• [PROBLEM]: Could you retype the whole listing, word for word?

• [EXERCISE DATA]:

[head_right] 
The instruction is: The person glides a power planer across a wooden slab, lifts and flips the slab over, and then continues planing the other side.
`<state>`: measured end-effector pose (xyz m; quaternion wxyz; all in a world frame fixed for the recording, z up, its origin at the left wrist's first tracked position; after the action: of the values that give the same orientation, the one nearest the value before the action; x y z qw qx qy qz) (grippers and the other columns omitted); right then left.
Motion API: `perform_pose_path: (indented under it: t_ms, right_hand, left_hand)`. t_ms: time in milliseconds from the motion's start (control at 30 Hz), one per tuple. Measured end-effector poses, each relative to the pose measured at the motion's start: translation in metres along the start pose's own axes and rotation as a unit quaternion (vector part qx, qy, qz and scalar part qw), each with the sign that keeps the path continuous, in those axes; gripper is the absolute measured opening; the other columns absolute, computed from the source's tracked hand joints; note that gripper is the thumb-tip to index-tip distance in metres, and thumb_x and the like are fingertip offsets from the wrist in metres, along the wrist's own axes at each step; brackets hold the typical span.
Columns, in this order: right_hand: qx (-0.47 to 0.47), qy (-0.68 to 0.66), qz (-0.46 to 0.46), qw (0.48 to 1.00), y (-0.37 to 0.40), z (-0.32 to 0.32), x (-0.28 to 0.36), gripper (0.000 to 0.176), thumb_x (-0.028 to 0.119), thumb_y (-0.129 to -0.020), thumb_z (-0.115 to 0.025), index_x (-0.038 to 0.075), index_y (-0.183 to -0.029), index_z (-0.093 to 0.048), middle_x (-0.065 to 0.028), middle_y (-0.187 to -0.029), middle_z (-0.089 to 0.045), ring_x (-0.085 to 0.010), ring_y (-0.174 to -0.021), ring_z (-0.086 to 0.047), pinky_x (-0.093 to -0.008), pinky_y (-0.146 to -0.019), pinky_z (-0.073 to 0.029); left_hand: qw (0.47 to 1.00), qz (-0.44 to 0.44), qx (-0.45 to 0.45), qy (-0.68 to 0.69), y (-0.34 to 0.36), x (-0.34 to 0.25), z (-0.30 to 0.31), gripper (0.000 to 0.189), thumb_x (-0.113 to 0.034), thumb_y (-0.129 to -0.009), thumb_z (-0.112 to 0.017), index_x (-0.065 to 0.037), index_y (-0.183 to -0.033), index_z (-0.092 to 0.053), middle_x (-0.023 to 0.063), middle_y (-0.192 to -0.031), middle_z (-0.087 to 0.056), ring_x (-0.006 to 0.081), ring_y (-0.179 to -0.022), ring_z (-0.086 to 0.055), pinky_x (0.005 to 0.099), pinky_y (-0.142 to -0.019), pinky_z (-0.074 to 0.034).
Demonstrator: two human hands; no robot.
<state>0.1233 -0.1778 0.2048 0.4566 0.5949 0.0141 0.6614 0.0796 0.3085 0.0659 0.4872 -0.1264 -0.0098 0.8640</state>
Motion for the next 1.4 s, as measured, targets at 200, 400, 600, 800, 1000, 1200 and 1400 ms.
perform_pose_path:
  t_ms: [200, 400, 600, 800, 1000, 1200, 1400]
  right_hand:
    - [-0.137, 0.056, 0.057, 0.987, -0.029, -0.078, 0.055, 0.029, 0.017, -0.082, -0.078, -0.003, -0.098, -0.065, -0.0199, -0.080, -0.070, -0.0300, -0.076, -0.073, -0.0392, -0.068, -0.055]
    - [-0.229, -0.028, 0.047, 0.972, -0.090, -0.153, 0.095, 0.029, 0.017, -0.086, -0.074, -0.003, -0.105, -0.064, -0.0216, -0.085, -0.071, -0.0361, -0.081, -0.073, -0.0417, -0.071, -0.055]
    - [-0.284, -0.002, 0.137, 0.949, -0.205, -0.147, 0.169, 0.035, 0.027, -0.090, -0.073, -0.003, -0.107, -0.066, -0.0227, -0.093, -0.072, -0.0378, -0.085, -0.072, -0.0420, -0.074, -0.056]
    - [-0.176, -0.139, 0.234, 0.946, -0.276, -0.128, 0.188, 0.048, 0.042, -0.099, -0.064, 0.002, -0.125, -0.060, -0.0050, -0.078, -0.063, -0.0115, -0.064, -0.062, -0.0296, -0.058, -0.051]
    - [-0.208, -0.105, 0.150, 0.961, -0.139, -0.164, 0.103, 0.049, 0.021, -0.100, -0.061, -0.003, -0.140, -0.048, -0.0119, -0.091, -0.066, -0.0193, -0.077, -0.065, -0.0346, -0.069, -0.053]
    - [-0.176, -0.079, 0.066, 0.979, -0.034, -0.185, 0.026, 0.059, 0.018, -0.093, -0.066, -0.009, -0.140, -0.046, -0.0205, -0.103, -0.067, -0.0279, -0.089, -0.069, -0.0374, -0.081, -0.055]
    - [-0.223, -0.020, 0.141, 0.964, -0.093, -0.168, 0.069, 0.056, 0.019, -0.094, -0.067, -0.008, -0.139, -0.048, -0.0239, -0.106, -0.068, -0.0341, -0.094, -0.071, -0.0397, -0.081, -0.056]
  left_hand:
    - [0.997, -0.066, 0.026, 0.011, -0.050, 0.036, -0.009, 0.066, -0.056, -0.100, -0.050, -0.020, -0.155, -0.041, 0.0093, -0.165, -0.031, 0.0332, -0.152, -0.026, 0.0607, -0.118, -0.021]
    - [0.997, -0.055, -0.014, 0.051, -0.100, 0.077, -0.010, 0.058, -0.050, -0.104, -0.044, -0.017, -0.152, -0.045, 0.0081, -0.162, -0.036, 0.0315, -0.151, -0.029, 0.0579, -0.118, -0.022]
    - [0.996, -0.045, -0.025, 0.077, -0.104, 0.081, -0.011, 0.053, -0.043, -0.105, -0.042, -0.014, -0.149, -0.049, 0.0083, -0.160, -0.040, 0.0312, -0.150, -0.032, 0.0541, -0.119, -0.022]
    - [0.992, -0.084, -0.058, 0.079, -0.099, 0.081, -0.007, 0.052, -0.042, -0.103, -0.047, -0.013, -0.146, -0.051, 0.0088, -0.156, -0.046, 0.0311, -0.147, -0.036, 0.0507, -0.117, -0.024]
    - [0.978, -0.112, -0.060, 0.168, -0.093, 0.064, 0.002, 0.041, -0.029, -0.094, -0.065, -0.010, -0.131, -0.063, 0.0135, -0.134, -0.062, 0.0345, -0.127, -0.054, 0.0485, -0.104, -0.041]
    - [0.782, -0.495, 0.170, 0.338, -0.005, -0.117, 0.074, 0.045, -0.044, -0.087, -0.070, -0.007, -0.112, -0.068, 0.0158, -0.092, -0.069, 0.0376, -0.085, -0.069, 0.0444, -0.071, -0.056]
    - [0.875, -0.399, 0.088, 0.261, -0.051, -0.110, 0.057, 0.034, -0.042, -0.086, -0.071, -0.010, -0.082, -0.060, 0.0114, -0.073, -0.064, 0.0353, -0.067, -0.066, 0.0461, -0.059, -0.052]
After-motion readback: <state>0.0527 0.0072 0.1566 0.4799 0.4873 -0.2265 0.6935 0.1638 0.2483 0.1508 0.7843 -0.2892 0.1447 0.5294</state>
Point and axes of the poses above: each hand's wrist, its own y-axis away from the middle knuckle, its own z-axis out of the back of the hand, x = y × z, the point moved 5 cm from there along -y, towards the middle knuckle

• [EXERCISE RESULT]:
[head_right] 
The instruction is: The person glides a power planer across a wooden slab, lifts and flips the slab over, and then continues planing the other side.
`<state>`: measured end-effector pose (xyz m; quaternion wxyz; all in a world frame fixed for the recording, z up, its origin at the left wrist's first tracked position; after the action: of the values that give the same orientation, the one nearest the value before the action; x y z qw qx qy qz) (grippers and the other columns omitted); right then left.
Motion API: `perform_pose_path: (indented under it: t_ms, right_hand, left_hand)`. t_ms: time in milliseconds from the motion's start (control at 30 Hz), one per tuple. Measured end-effector poses, each relative to the pose measured at the motion's start: translation in metres along the start pose's own axes and rotation as a unit quaternion (vector part qx, qy, qz and scalar part qw), each with the sign that keeps the path continuous, in those axes; gripper is the absolute measured opening; the other columns absolute, computed from the source's tracked hand joints; note that gripper is the thumb-tip to index-tip distance in metres, and thumb_x and the like are fingertip offsets from the wrist in metres, along the wrist's own axes at each step; brackets hold the typical span.
Columns, in this order: right_hand: qx (-0.47 to 0.47), qy (-0.68 to 0.66), qz (-0.46 to 0.46), qw (0.48 to 1.00), y (-0.37 to 0.40), z (-0.32 to 0.32), x (-0.28 to 0.36), gripper (0.000 to 0.176), thumb_x (-0.028 to 0.119), thumb_y (-0.129 to -0.020), thumb_z (-0.115 to 0.025), index_x (-0.038 to 0.075), index_y (-0.183 to -0.029), index_z (-0.093 to 0.048), middle_x (-0.065 to 0.028), middle_y (-0.187 to -0.029), middle_z (-0.089 to 0.045), ring_x (-0.085 to 0.010), ring_y (-0.174 to -0.021), ring_z (-0.086 to 0.047), pinky_x (-0.093 to -0.008), pinky_y (-0.146 to -0.019), pinky_z (-0.073 to 0.029); left_hand: qw (0.47 to 1.00), qz (-0.44 to 0.44), qx (-0.45 to 0.45), qy (-0.68 to 0.69), y (-0.34 to 0.36), x (-0.34 to 0.25), z (-0.30 to 0.31), gripper (0.000 to 0.189), thumb_x (-0.113 to 0.034), thumb_y (-0.129 to -0.009), thumb_z (-0.112 to 0.017), index_x (-0.065 to 0.037), index_y (-0.183 to -0.033), index_z (-0.092 to 0.053), middle_x (-0.023 to 0.063), middle_y (-0.192 to -0.031), middle_z (-0.087 to 0.056), ring_x (-0.006 to 0.081), ring_y (-0.179 to -0.022), ring_z (-0.086 to 0.055), pinky_x (0.005 to 0.099), pinky_y (-0.142 to -0.019), pinky_z (-0.074 to 0.034).
Demonstrator: two human hands; no robot.
<state>0.1233 -0.1778 0.2048 0.4566 0.5949 0.0141 0.6614 0.0796 0.3085 0.0659 0.4872 -0.1264 -0.0098 0.8640</state>
Motion for the next 1.4 s, as measured, targets at 200, 400, 600, 800, 1000, 1200 and 1400 ms.
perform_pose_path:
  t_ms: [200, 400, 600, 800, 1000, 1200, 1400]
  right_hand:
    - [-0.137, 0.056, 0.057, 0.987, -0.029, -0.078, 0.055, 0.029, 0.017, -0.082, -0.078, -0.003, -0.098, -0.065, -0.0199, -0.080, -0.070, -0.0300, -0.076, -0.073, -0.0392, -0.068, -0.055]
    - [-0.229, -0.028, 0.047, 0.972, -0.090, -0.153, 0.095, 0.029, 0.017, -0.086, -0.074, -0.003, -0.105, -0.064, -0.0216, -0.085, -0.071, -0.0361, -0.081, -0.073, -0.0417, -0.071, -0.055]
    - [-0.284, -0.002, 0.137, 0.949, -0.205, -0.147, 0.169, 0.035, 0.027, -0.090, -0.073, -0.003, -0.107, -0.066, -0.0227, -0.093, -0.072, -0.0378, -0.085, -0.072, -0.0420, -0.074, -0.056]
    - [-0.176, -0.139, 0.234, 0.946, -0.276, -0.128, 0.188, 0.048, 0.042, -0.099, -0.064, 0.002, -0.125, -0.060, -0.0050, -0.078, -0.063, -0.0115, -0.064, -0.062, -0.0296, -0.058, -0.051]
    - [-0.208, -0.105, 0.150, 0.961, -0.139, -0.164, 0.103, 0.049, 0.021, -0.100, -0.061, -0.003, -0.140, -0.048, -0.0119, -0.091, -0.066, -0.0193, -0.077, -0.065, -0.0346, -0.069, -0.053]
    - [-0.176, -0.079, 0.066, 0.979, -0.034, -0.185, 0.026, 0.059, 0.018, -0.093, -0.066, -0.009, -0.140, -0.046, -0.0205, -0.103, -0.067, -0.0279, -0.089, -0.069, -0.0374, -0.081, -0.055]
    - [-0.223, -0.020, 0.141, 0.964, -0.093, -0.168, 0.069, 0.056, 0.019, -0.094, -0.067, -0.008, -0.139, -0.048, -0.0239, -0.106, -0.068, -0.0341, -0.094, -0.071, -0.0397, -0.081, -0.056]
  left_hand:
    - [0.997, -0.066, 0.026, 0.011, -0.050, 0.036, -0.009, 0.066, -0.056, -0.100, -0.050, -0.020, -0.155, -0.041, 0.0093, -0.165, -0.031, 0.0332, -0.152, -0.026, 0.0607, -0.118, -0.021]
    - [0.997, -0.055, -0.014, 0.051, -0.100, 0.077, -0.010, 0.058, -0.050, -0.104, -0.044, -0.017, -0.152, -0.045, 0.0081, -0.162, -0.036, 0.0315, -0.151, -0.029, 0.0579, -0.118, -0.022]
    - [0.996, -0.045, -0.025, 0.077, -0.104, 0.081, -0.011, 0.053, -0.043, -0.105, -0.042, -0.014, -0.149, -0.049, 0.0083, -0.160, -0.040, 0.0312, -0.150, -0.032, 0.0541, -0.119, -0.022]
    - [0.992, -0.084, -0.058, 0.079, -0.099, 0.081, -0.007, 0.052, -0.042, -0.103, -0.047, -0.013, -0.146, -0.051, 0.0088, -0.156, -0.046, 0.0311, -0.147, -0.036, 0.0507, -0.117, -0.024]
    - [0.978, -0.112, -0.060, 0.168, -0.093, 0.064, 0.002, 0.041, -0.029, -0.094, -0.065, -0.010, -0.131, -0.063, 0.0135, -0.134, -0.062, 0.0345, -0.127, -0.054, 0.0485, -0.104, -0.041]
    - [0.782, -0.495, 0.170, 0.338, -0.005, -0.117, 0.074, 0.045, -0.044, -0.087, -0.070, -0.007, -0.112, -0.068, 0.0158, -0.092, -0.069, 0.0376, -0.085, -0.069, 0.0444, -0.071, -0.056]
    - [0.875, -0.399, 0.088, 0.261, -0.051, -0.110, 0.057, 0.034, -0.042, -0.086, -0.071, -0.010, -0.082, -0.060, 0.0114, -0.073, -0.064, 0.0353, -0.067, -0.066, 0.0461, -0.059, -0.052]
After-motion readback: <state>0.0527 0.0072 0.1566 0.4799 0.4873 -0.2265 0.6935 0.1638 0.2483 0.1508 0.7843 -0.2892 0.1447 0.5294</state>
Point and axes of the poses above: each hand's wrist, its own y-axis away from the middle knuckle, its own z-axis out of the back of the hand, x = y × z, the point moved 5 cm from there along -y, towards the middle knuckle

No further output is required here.